Even in ordinary times, when it is leading the masses in the day-to-day struggle, the proletarian party should ideologically, politically and organizationally prepare its own ranks and the masses for revolution and promote revolutionary struggles, so that it will not miss the opportunity to overthrow the reactionary regime and establish a new state power when the conditions for revolution are ripe. (p. 22)

On Stages

Overall, what characterizes these Mensheviks is the line of least resistance. In the late 1960s and early ’70s, the line of least resistance–arising from the fact that the working class and its struggle was not on the center stage in society–was to look elsewhere than to the working class for revolution. In particular, the pull of spontaneity favored trying to adapt Marxism to nationalism, giving rise to such deviations as “Black workers take the lead,” and revolutionary nationalism and Marxism were often considered one and the same thing.

Although some leading Mensheviks did react with “vacillation and doubt” in the fight against these various deviations which went against basing the communist forces in the working class and on its outlook, in general they went along with the correct line sooner or later.

But today, because of the relative ebb of the movements of the 1960s and early ’70s and the advances in the working class struggle, and especially because of the advances made in fusing the communist and working class movements, overwhelmingly spontaneity pulls towards seeking short-term results in “the actual struggles the workers have already begun to wage.” Because founding the Party represented a giant advance in the ability of the working class to advance beyond the treadmill of eternal struggles around nickels and dimes, it was inevitable that this contradiction between communism and economism within the Party would greatly intensify.

The Founding Congress of the RCP led to a reorganization of the communist forces that had grown up spontaneously, concentrating them in key industries and key industrial areas, and giving emphasis to establishing ties between the Party and the day to day struggles of the workers. This was a correct step, a vital step, in order to carry out the party’s overall political role.

But along with this a countercurrent emerged, a rightist current which sought to restrict the Party’s efforts to the economic struggle and to make this linking up with and leading the economic struggle a separate stage of our work. (For more on this, see the article, “Economic Struggle and Revolutionary Tasks,” in the July 1978 Revolution.) The Mensheviks not only “fused” with this spontaneous rightist current within the party, they also sought to make this error everything, to drag the whole Party under with this orientation.
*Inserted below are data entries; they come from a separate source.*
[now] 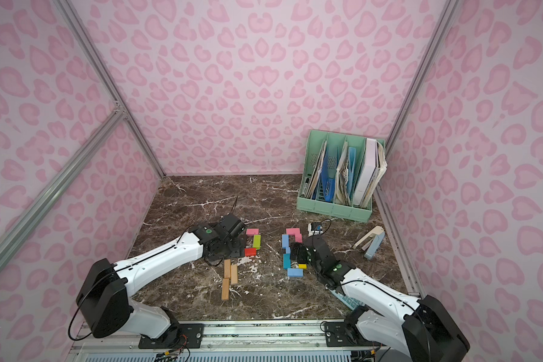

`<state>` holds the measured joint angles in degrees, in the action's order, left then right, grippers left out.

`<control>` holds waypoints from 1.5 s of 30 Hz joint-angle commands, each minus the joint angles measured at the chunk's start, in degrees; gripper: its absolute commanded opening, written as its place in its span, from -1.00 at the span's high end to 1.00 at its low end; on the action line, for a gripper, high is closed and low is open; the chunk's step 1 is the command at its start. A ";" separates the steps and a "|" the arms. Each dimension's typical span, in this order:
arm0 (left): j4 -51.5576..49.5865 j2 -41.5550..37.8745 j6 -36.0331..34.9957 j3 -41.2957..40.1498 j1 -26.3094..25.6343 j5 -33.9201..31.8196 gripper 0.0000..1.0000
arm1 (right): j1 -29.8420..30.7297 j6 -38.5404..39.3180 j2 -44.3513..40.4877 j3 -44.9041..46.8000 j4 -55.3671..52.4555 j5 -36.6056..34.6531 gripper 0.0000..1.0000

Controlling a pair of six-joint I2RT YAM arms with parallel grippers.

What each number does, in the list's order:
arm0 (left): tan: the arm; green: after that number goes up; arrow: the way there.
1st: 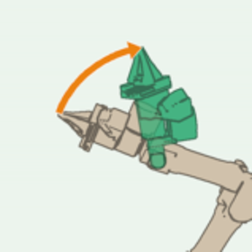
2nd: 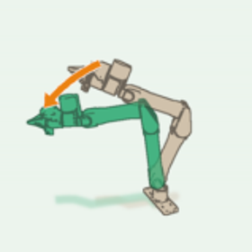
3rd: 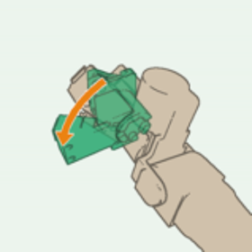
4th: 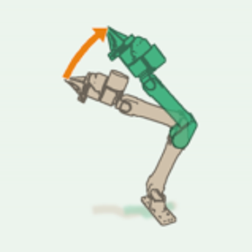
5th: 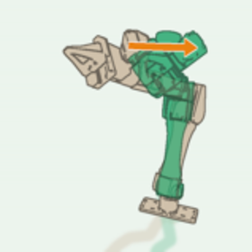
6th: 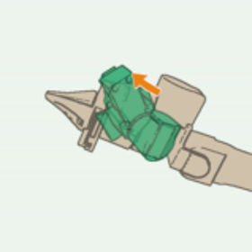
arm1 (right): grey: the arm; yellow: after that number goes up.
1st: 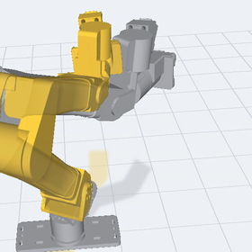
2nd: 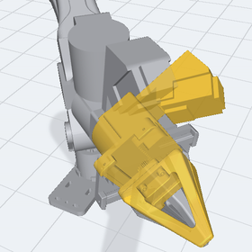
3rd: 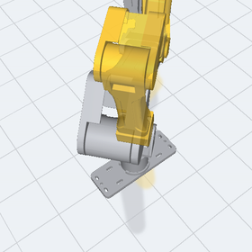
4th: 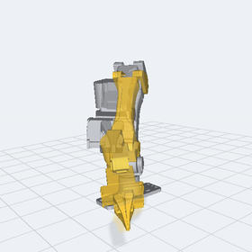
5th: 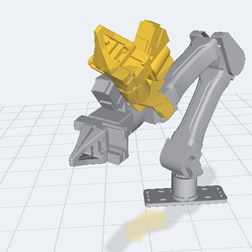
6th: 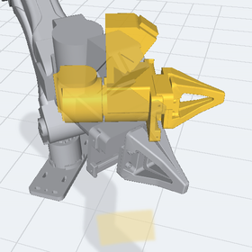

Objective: Assemble the number 8 with building blocks
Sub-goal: Adjust the building block at the center of the board, then pick up the building block from the center of the board.

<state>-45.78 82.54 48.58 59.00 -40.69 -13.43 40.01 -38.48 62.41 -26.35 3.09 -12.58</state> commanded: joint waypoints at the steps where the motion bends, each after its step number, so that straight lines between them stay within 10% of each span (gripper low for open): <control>1: -1.59 -2.81 0.88 -3.74 1.25 -1.73 -0.65 | -0.02 0.86 -0.31 0.27 2.29 1.04 -0.94; 45: 10.15 9.36 -0.68 -8.47 4.22 5.37 0.39 | 0.00 -0.28 1.84 1.16 3.67 2.91 -0.94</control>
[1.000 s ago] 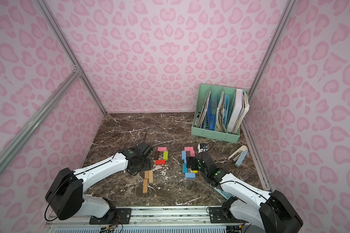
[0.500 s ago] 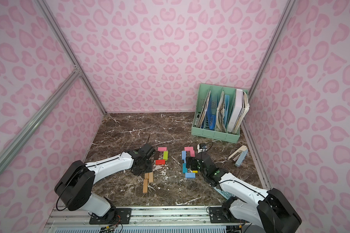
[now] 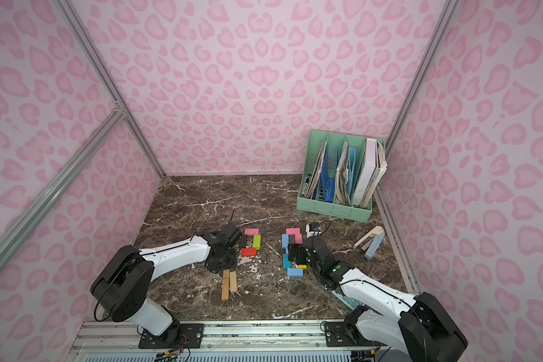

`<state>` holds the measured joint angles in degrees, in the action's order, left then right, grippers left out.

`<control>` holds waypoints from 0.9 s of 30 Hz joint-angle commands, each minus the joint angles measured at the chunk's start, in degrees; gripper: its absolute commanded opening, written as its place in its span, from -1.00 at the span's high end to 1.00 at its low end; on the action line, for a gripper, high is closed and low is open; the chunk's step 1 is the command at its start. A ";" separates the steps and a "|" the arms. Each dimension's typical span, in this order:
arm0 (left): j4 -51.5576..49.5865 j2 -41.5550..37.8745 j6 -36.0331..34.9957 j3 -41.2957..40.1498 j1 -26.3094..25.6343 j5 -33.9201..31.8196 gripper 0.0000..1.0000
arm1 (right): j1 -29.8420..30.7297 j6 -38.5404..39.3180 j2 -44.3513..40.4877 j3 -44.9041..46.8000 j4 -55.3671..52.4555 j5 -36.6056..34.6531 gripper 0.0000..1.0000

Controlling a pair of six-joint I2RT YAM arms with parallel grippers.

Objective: Assemble the number 8 with building blocks
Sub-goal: Pick up the building block from the center of the board.

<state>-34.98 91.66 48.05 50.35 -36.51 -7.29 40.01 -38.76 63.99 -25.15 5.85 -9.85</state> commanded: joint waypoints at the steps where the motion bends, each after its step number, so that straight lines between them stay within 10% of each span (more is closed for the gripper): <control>1: -0.65 0.27 -0.24 0.18 0.04 -0.93 0.41 | -0.02 0.04 0.31 -0.08 0.92 0.18 -0.94; 27: -4.48 1.01 -2.38 9.50 -5.46 -0.13 0.62 | -0.02 0.32 1.86 -0.71 1.40 0.79 -0.94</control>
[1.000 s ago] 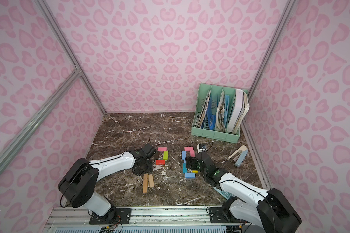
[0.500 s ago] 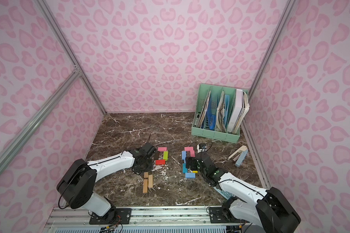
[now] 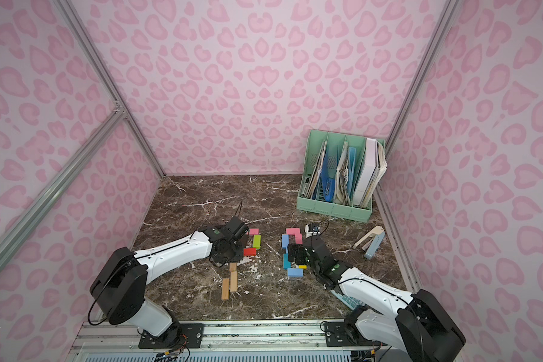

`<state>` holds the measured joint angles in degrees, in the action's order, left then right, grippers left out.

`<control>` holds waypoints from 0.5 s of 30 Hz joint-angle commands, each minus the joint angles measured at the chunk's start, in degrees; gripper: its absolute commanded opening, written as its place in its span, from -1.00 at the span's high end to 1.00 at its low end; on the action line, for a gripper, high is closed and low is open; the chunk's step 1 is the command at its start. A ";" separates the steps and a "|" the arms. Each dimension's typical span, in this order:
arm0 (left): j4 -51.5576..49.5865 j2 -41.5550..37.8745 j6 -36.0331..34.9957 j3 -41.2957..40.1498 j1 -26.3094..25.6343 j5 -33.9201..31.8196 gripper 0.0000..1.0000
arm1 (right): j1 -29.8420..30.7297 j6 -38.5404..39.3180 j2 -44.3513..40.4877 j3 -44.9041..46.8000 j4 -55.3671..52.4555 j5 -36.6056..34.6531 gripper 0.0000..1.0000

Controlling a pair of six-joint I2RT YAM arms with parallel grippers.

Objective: Assemble the number 8 with building blocks
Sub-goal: Pick up the building block from the center of the board, then assemble the building block at the center of the board.

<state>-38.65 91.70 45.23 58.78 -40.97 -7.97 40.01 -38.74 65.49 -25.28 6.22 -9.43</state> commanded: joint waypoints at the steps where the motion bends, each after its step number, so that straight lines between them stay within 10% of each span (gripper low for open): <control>1: -0.74 1.64 0.59 1.39 -1.43 0.75 0.62 | 0.03 0.33 0.48 -0.78 0.99 0.46 -0.94; 15: 1.30 6.56 1.97 1.51 -3.88 1.87 0.65 | -0.02 0.77 1.56 -1.29 0.55 0.98 -0.94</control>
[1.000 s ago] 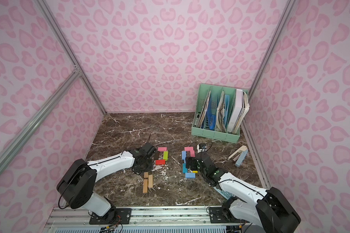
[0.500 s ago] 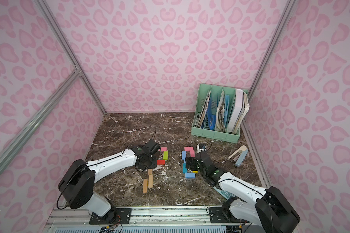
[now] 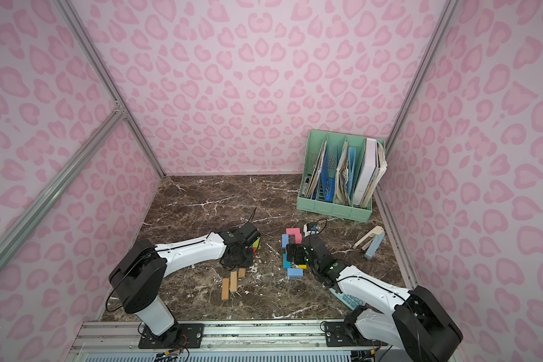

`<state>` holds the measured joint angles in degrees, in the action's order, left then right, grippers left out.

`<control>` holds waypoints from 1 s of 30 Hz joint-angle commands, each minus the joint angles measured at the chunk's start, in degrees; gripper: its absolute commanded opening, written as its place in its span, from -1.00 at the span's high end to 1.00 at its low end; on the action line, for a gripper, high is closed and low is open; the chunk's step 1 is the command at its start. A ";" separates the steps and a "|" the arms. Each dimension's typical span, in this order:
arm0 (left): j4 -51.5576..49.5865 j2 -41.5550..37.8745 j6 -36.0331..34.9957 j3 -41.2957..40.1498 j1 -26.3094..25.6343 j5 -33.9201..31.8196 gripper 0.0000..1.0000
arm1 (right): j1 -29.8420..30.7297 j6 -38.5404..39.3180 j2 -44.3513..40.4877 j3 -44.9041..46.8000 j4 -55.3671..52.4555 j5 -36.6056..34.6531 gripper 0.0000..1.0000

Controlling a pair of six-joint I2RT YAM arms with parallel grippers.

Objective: Assemble the number 8 with building blocks
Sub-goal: Assemble the building block at the center of the board.

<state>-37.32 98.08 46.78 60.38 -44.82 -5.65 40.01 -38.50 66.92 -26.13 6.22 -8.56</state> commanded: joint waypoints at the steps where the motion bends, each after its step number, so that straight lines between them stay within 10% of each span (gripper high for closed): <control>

A fierce struggle was waged within the Party against this deviation. The Party’s 1976 Central Committee Report, “Revolutionary Work in a Non-Revolutionary Situation,” represented a qualitative advance in the Party’s understanding of the current situation and our tasks. It characterized the present mood of the masses and the current state of the working class-struggle–and put this in the context of a situation in which, after a generation of relative stability, U.S. imperialism is at the beginning of a period of deep economic and political crisis, the beginning of a new downward spiral “which will only give way to another spiral through a major change in the relation of forces in the world–redivision of the world through war, among the imperialists, revolution, or–most likely–both, on a world scale.” (1976 CC Report, p. 3)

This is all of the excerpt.